Create a new file by going to File/New/File…, select Swift File, and name it Beer_iOS.swift. Ensure that only the BeerTracker target is checked. After that, create another new file named Beer_mac.swift, this time selecting BeerTracker-mac as the target.

Open Beer_iOS.swift, delete the file’s contents, and add the following:

import UIKit

// MARK: - Image Saving
extension Beer: BeerImage {
  // 1.
  typealias Image = UIImage

  // 2.
  func beerImage() -> Image? {
    guard let imagePath = imagePath,
      let path = NSSearchPathForDirectoriesInDomains(.documentDirectory, .userDomainMask, true).first else {
        return #imageLiteral(resourceName: "beerMugPlaceholder")
    }

    // 3.
    let pathName = (path as NSString).appendingPathComponent("BeerTracker/\(imagePath)")
    guard let image = Image(contentsOfFile: pathName) else { return #imageLiteral(resourceName: "beerMugPlaceholder") }
    return image
  }

  // 4.
  func saveImage(_ image: Image) {
    guard let imgData = UIImageJPEGRepresentation(image, 0.5),
      let path = NSSearchPathForDirectoriesInDomains(.documentDirectory, .userDomainMask, true).first else {
        return
    }

    let appPath = (path as NSString).appendingPathComponent("/BeerTracker")
    let fileName = "\(UUID().uuidString).jpg"
    let pathName = (appPath as NSString).appendingPathComponent(fileName)
    var isDirectory: ObjCBool = false
    if !FileManager.default.fileExists(atPath: appPath, isDirectory: &isDirectory) {
      do {
        try FileManager.default.createDirectory(atPath: pathName, withIntermediateDirectories: true, attributes: nil)
      } catch {
        print("Failed to create directory: \(error)")
      }
    }
    if (try? imgData.write(to: URL(fileURLWithPath: pathName), options: [.atomic])) != nil {
      imagePath = fileName
    }
  }
}

Here’s what’s happening:

  1. The BeerImage protocol requires the implementing class to define an associated type.

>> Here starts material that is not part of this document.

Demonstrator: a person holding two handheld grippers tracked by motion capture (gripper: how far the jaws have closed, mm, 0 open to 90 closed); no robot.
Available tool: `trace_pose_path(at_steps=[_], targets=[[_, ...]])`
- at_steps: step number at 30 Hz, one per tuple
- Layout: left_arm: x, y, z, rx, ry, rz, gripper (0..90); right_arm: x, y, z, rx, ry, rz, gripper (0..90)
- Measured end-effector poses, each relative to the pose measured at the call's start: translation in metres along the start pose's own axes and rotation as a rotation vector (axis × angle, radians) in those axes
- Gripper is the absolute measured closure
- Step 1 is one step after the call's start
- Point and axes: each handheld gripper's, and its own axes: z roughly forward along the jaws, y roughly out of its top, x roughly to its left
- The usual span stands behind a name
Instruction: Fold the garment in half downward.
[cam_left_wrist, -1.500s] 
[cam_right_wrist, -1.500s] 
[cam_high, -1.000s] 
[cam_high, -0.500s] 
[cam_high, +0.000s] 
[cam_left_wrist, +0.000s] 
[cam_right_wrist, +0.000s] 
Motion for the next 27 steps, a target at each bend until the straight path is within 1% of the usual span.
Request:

Think of this as a placeholder name for the type of object you really want to use, based on your object’s needs. Since this file is for iOS, you’re using UIImage.
  2. Implement the first protocol method. Here, the Image type represents UIImage.
  3. Another example of how the type alias can be used when initializing an image.
  4. Implement the second protocol method to save an image.

Switch your scheme to BeerTracker, then build and run. The application should behave as before.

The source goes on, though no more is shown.